Wherever the string "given" shows up in the material below, copy that line.

+++ Record set +++

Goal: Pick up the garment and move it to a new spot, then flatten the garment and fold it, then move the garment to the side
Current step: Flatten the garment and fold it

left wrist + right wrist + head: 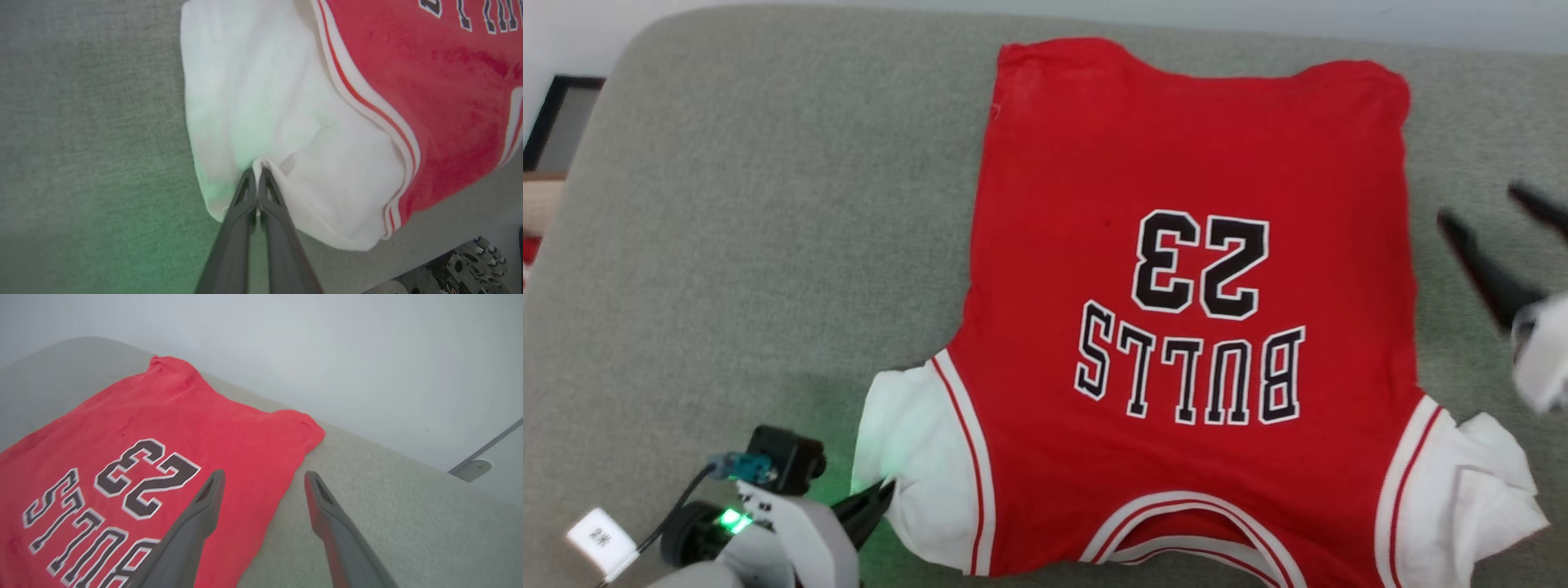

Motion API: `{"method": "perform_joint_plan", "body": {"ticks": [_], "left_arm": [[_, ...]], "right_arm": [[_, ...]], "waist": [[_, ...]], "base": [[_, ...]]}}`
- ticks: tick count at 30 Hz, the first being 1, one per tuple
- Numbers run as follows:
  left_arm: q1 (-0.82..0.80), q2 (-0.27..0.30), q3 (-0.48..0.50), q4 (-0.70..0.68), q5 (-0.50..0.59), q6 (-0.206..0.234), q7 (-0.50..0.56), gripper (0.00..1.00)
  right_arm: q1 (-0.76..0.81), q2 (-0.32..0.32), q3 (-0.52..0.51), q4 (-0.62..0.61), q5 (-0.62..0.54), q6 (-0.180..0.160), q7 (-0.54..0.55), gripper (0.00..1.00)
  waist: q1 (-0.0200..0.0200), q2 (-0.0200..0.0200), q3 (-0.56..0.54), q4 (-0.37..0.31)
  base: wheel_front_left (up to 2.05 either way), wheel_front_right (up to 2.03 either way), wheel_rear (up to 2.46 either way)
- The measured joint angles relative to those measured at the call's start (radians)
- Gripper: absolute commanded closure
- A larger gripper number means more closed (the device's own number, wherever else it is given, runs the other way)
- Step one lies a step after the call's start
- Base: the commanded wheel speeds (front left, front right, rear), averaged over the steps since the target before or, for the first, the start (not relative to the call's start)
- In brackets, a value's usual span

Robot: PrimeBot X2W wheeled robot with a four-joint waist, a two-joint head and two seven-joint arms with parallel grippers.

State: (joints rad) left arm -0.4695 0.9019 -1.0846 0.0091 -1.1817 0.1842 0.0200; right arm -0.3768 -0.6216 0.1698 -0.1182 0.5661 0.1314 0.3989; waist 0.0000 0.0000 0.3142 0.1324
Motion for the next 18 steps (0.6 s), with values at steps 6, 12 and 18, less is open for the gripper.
{"method": "perform_joint_plan", "body": {"ticks": [6, 12, 18], "left_arm": [[-0.054, -0.047, -0.004, 0.01, 0.026, -0.027, 0.006, 1.0], [-0.104, -0.096, -0.009, 0.031, 0.049, -0.063, 0.011, 1.0], [-0.145, -0.149, -0.013, 0.064, 0.065, -0.102, 0.005, 1.0]], "right_arm": [[-0.294, 0.08, 0.028, 0.298, -0.07, 0.0, 0.011, 0.0], [-0.538, 0.115, 0.041, 0.621, -0.105, 0.0, 0.056, 0.0], [-0.708, 0.129, 0.01, 0.893, -0.151, 0.0, 0.113, 0.0]], "waist": [[0.0, 0.0, 0.043, 0.038], [0.0, 0.0, 0.092, 0.088], [0.0, 0.0, 0.141, 0.147]], "base": [[0.0, 0.0, 0.0], [0.0, 0.0, 0.0], [0.0, 0.0, 0.0]]}}
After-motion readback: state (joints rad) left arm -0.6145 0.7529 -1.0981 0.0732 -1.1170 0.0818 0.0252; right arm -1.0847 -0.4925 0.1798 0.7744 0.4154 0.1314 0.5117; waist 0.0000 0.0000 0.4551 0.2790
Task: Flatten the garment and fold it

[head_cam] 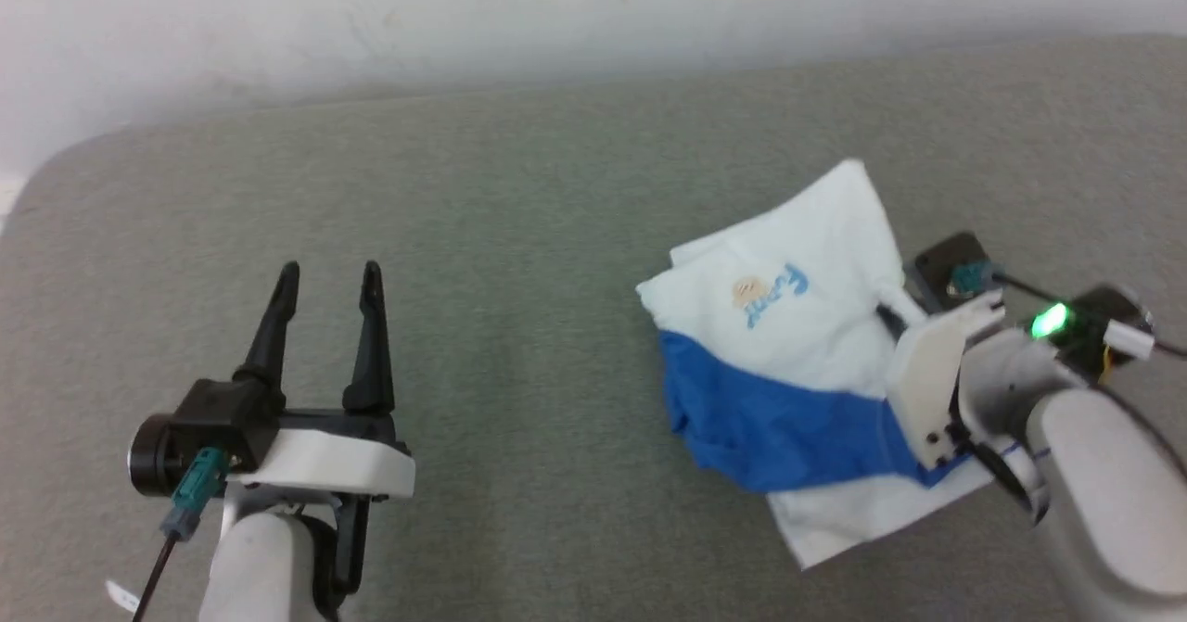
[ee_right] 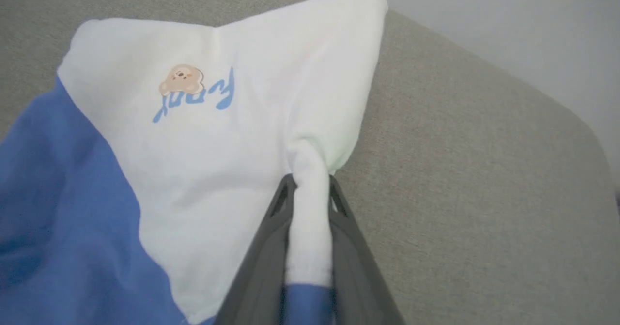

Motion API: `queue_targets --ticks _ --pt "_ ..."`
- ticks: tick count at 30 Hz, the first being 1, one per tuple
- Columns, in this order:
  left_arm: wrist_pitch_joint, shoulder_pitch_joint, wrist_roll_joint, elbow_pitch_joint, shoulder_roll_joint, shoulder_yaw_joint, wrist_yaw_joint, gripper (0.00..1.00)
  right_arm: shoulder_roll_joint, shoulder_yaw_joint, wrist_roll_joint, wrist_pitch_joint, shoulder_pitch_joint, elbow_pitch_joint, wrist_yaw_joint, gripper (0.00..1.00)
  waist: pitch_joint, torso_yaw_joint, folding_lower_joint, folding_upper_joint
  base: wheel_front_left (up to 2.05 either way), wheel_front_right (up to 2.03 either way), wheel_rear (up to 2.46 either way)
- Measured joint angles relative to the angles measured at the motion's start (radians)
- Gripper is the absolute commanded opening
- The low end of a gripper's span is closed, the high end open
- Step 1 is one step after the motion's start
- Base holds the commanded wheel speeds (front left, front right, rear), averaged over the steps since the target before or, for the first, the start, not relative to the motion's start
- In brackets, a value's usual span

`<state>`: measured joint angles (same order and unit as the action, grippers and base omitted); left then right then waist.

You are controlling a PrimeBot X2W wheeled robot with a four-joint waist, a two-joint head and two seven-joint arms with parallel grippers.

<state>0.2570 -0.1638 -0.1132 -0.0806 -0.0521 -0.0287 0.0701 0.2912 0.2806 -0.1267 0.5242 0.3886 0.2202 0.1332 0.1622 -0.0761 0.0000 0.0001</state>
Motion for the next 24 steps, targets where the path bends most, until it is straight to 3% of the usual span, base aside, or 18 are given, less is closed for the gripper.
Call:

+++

→ Answer area:
- A larger gripper number means more closed (the device's own number, wherever else it is given, runs the other way)
Motion for the next 24 steps, targets where the path bends most, until it is straight to 3% of the usual span, base aside, or 18 are given, less is closed for the gripper.

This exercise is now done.